WORK ITEM:
What follows is a listing to be transcribed exactly.

RECORDS FOR THIS TASK:
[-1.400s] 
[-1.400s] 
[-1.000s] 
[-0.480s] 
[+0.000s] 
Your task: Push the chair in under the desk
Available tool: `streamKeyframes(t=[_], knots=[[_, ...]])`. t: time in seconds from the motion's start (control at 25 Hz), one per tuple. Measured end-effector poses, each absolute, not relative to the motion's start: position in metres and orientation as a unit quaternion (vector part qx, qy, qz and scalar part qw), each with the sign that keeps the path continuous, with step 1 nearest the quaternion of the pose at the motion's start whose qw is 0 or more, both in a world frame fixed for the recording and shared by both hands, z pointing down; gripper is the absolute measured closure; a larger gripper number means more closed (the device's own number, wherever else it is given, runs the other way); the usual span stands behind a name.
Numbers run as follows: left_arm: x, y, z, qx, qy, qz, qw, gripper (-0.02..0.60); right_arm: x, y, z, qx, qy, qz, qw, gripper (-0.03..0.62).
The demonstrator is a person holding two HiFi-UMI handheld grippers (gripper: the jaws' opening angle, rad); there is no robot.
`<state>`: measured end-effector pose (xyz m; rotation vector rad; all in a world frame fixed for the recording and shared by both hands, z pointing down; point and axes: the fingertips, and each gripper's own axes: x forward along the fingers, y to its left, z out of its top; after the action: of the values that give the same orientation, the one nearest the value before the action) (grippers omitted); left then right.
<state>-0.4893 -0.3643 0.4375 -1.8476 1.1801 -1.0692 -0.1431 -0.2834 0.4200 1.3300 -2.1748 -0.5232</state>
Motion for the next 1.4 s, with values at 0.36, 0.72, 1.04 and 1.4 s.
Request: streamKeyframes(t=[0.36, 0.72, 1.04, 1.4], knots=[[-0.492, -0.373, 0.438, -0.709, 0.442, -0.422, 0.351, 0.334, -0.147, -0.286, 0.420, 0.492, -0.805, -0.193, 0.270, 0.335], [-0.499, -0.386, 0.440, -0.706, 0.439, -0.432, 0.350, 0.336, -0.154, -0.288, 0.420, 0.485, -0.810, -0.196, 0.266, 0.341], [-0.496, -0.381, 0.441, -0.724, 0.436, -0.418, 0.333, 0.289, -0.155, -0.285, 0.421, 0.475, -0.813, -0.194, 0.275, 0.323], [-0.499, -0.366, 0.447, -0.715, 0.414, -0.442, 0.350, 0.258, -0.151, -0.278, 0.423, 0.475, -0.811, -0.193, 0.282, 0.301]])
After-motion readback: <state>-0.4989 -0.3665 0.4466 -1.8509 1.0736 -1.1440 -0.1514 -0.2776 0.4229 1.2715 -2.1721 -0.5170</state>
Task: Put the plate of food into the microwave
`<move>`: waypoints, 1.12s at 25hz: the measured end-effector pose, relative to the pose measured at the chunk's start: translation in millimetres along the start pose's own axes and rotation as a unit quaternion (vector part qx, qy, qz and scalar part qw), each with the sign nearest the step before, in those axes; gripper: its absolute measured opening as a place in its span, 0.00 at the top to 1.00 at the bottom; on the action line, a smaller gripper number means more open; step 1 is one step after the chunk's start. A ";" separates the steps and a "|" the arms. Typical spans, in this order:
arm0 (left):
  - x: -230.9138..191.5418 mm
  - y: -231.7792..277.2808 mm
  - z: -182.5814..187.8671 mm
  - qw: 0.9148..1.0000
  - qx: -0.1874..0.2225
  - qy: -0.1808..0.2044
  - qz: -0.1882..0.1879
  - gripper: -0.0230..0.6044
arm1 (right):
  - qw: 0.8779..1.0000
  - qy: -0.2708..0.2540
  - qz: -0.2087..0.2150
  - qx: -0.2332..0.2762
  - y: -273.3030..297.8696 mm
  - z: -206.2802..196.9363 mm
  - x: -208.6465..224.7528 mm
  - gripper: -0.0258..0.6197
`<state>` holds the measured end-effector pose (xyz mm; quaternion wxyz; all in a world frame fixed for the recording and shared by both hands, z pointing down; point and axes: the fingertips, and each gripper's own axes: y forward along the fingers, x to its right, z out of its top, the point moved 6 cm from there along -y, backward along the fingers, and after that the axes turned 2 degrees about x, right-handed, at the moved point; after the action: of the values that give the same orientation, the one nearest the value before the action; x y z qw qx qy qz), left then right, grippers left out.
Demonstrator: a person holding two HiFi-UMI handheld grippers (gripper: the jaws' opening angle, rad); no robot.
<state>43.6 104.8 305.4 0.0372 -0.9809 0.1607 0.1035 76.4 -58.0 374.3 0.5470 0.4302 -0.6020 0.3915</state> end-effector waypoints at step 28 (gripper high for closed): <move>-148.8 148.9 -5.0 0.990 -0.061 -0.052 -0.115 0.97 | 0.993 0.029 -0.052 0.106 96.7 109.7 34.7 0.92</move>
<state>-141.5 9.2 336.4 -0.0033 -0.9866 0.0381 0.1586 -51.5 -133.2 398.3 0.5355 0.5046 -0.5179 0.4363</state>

EXERCISE RESULT:
[-1.400s] 
[-1.400s] 
[-1.000s] 
[-0.480s] 
[+0.000s] 
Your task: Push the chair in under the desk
Available tool: `streamKeyframes(t=[_], knots=[[_, ...]])`. t: time in seconds from the motion's start (control at 25 Hz), one per tuple. Measured end-effector poses, each absolute, not relative to the motion's start: position in metres and orientation as a unit quaternion (vector part qx, qy, qz and scalar part qw), each with the sign that keeps the path continuous, with step 1 nearest the quaternion of the pose at the motion's start whose qw is 0 or more, both in a world frame fixed for the recording and shared by both hands, z pointing down; gripper is the absolute measured closure; a larger gripper number means more closed (the device's own number, wherever else it is given, runs the other way); the usual span stands behind a name.
Numbers run as follows: left_arm: x, y, z, qx, qy, qz, qw, gripper (-0.02..0.60); right_arm: x, y, z, qx, qy, qz, qw, gripper (-0.03..0.62).
The demonstrator is a person holding two HiFi-UMI handheld grippers (gripper: the jaws' opening angle, rad); there is no robot.
`<state>`: measured end-effector pose (xyz m; rotation vector rad; all in a world frame fixed for the recording and shared by both hands, z pointing down; point and axes: the fingertips, and each gripper's own axes: x forward along the fingers, y to its left, z out of its top; after the action: of the values that give the same orientation, the one nearest the value before the action) (grippers omitted); left then right.
<state>-0.4893 -0.3643 0.4375 -1.8476 1.1801 -1.0692 -0.1431 -0.2834 0.4200 1.3300 -2.1748 -0.5232</state>
Motion for the next 1.4 s, with values at 0.36, 0.72, 1.04 and 1.4 s.
Request: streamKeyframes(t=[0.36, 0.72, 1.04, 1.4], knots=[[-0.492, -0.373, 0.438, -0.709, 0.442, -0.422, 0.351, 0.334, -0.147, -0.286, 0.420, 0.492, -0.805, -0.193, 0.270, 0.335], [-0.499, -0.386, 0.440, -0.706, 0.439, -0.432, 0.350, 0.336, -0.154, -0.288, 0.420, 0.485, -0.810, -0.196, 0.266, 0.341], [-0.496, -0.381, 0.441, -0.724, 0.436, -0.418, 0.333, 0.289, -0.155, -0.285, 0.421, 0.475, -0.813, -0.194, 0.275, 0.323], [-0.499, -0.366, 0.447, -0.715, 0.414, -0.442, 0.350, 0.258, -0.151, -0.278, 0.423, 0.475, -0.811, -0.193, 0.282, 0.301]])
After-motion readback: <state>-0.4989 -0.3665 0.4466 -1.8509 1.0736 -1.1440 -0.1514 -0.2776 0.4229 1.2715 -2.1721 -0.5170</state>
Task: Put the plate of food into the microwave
`<move>`: waypoints, 1.12s at 25hz: the measured end-effector pose, relative to the pose measured at the chunk's start: translation in millimetres along the start pose's own axes and rotation as a unit quaternion (vector part qx, qy, qz and scalar part qw), each with the sign nearest the step before, in those axes; gripper: its absolute measured opening as a place in its span, 0.00 at the top to 1.00 at the bottom; on the action line, a smaller gripper number means more open; step 1 is one step after the chunk's start. A ";" separates the steps and a "|" the arms. Typical spans, in this order:
arm0 (left):
  - x: -230.9138..191.5418 mm
  - y: -231.7792..277.2808 mm
  - z: -182.5814..187.8671 mm
  - qw: 0.9148..1.0000
  - qx: -0.1874..0.2225
  - qy: -0.1808..0.2044
  - qz: -0.1882..0.1879
  - gripper: -0.0230..0.6044
arm1 (right):
  - qw: 0.8779..1.0000
  - qy: -0.2708..0.2540
  - qz: -0.2087..0.2150
  - qx: -0.2332..0.2762
  - y: -273.3030..297.8696 mm
  - z: -206.2802..196.9363 mm
  - x: -208.6465..224.7528 mm
  - gripper: -0.0258..0.6197
`<state>` holds the measured end-effector pose (xyz mm; quaternion wxyz; all in a world frame fixed for the recording and shared by both hands, z pointing down; point and axes: the fingertips, and each gripper's own axes: y forward along the fingers, x to its right, z out of its top, the point moved 6 cm from there along -y, backward along the fingers, and after that the axes turned 2 degrees about x, right-handed, at the moved point; after the action: of the values that give the same orientation, the one nearest the value before the action; x y z qw qx qy qz), left then right, grippers left out.
Demonstrator: a person holding two HiFi-UMI handheld grippers (gripper: the jaws' opening angle, rad); no robot.
<state>43.6 104.8 305.4 0.0372 -0.9809 0.1607 0.1035 76.4 -58.0 374.3 0.5470 0.4302 -0.6020 0.3915</state> end-effector waypoints at step 28 (gripper high for closed): <move>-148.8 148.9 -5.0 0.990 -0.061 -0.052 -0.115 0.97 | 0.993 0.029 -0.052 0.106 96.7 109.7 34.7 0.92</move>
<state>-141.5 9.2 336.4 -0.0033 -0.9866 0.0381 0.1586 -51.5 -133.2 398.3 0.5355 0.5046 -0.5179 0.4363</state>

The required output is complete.